Also used in medium-rate applications is a direct encoding of the speech spectrum in adaptive transform coding [136]. Rather than having a small set of filter channels as in SBC, one codes samples directly from a spectral transform (Fourier transform or modified discrete cosine transform — MDCT), assigning individual APCM encoding to each sample. MDCT is an extension of basic spectral representation to overlapping blocks [133]; MDCT is common in VoIP, e.g., the G.729.1 coder. ATC uses a block approach, requiring a delay of one frame in streaming (real-time) applications. Basic LPC also has this same frame delay, but some high-order LPC uses instantaneous updating that does not invert a covariance or autocorrelation matrix each frame; in that case, the delay is only the brief predictor history of 10 samples [8]. The ATC decoder synthesizer simply inverse-transforms back into a time waveform.
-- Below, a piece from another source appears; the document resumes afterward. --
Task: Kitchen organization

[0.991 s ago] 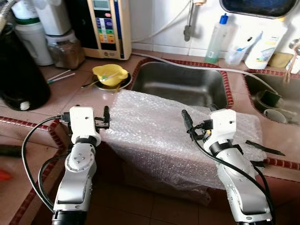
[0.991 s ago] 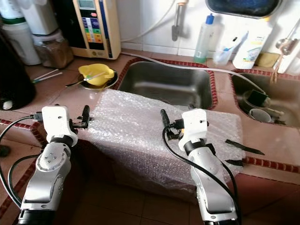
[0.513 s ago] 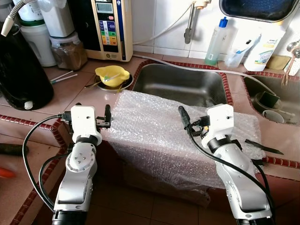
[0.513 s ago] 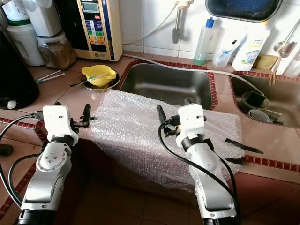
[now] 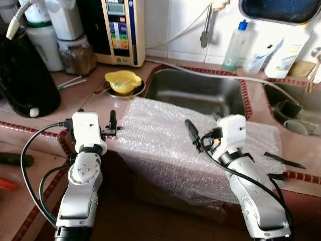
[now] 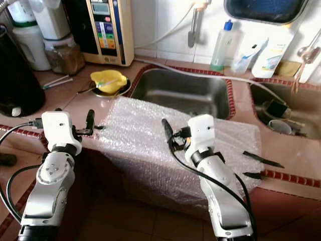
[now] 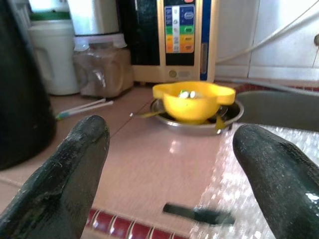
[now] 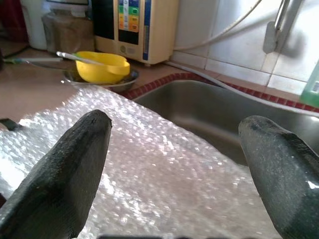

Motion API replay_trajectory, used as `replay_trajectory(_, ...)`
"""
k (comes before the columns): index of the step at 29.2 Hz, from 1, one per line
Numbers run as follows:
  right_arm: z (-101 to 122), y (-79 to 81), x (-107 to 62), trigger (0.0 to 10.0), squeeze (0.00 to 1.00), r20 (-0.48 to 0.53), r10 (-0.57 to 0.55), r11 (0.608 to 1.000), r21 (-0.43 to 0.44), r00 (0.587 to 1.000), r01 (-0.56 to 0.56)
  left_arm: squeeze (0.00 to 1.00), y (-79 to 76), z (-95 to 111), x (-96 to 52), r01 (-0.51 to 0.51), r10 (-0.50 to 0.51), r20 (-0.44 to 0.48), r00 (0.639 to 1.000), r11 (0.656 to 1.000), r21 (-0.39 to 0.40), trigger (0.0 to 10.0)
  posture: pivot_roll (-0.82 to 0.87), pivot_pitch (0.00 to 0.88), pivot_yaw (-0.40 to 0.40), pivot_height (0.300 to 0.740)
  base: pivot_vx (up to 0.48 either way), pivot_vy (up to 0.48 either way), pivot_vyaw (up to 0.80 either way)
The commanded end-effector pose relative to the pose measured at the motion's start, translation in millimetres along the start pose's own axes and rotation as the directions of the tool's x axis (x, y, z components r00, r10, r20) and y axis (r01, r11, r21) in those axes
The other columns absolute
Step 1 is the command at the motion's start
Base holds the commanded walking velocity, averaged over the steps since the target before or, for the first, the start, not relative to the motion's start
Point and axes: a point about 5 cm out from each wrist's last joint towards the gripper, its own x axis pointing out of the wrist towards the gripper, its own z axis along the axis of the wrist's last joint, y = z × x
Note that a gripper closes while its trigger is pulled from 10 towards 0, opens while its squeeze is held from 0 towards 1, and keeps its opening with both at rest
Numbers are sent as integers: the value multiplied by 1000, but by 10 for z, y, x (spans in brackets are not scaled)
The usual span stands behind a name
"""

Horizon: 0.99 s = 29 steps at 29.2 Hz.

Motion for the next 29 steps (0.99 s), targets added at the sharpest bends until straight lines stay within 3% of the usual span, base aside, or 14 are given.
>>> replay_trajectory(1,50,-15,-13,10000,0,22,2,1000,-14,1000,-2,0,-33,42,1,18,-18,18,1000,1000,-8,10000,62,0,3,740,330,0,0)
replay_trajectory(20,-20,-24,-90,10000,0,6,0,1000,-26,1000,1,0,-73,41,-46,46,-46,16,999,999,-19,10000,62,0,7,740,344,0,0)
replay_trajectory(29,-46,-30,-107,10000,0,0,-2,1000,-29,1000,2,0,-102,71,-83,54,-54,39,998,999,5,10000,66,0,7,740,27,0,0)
A challenge for ATC is to efficiently estimate each sample’s coder parameters (step sizes and numbers of bits), so that the decoder uses specific APCM, without sending much side information. The numbers of bits for samples are assigned in approximate proportion to sample energy. One usually estimates both F0 and a rough spectral model (e.g., LPC envelope) for this, which allows reducing the average number of bits per sample to as low as 1–2 vs. 3–4 for ADPCM.

In ATC, choosing a short block size allows for low latency but can yield poor frequency resolution. Coefficients can be grouped to resemble the critical bands of human audition. Opus uses pyramid vector quantization — a spherical VQ. This encoding leads to code words of fixed (predictable) length, which enables robustness against bit errors and does not require entropy encoding. An open-source, low-delay audio coder called CELT (Constrained Energy Lapped Transform [129]) uses band folding, which delivers a similar effect to spectral band replication by reusing coefficients of lower bands for higher ones. Band folding was used as well in older codecs like the GSM codec [45]. The MPEG Unified Speech and Audio Coding standard uses piecewise constant envelope models known as scale factor bands [41].
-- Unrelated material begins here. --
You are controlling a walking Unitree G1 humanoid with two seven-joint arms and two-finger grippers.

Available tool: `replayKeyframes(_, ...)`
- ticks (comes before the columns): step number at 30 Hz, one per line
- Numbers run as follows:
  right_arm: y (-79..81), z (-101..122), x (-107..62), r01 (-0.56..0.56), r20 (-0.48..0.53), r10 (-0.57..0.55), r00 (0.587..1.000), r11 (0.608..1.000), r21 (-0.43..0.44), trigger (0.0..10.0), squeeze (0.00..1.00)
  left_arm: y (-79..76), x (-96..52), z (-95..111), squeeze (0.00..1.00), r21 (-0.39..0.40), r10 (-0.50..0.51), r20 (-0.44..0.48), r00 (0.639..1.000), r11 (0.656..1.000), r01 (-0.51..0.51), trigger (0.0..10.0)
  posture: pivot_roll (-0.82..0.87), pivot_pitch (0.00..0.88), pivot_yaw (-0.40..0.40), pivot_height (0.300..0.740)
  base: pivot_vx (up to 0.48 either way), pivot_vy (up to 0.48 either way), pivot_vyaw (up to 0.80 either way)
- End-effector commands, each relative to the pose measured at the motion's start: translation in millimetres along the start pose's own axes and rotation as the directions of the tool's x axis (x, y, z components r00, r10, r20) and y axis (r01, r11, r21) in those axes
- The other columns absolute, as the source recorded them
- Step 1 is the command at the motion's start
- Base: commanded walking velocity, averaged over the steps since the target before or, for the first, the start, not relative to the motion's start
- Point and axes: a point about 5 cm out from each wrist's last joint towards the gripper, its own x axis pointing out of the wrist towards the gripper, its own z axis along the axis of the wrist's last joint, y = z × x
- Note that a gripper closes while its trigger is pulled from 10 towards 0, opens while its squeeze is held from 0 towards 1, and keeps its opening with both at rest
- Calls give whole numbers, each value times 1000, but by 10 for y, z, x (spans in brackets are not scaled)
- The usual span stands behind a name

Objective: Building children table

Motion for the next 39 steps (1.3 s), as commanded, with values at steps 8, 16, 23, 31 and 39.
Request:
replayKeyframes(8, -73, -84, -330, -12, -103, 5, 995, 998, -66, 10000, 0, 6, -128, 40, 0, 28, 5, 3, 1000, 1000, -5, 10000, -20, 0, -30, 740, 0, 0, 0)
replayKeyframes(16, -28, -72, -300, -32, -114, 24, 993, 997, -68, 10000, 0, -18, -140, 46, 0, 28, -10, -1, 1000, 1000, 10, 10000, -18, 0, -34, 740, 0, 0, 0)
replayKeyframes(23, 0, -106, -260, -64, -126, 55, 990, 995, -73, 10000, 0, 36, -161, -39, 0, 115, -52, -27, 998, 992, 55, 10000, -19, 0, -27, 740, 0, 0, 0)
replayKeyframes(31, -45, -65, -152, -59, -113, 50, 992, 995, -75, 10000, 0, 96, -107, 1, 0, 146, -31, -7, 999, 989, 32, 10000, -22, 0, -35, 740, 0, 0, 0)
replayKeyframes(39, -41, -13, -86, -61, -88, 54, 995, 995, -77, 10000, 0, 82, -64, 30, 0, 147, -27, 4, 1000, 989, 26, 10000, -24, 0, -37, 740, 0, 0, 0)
8 Harmonic sinusoidal coding

Voiced speech requires far more coding precision than unvoiced speech, as listeners pay little attention to phase in unvoiced speech. Thus, one direct vocoder method called sinusoidal coding encodes parameters for harmonics in each frame of voiced speech. Spoken audio is recreated as a sum of harmonically related sine waves with coded amplitudes and phases. The open-source Codec2 [107, 118] uses this for bit rates of 450 bps–3.2 kbps.

9 Mel-spectral analysis

Audition is highly nonlinear; in particular, spacing along the basilar membrane of the inner ear corresponds, above 1 kHz, to frequency on a logarithmic scale. This nonlinear mapping is called the mel scale, which is also viewed as 24 critical bands covering the full spectral auditory range [139]. Since 1990, the most common method of speech analysis for ASR has been the mel-frequency cepstral coefficients (MFCC [13];). Cepstral analysis was first developed for deconvolution, i.e., separating the two components of a convolution, such as the output s(n) of a VT filter with impulse response h(n) driven by a VT excitation e(n). As speech is often viewed as periodicity or noise exciting a VT model, such a cepstral process can estimate both the excitation input and the VT filter. The high computational complexity of such a cepstral coder has prevented its practical use in speech coding, however. We discuss these ideas here, as recent neural speech coders often employ mel-spectrogram features.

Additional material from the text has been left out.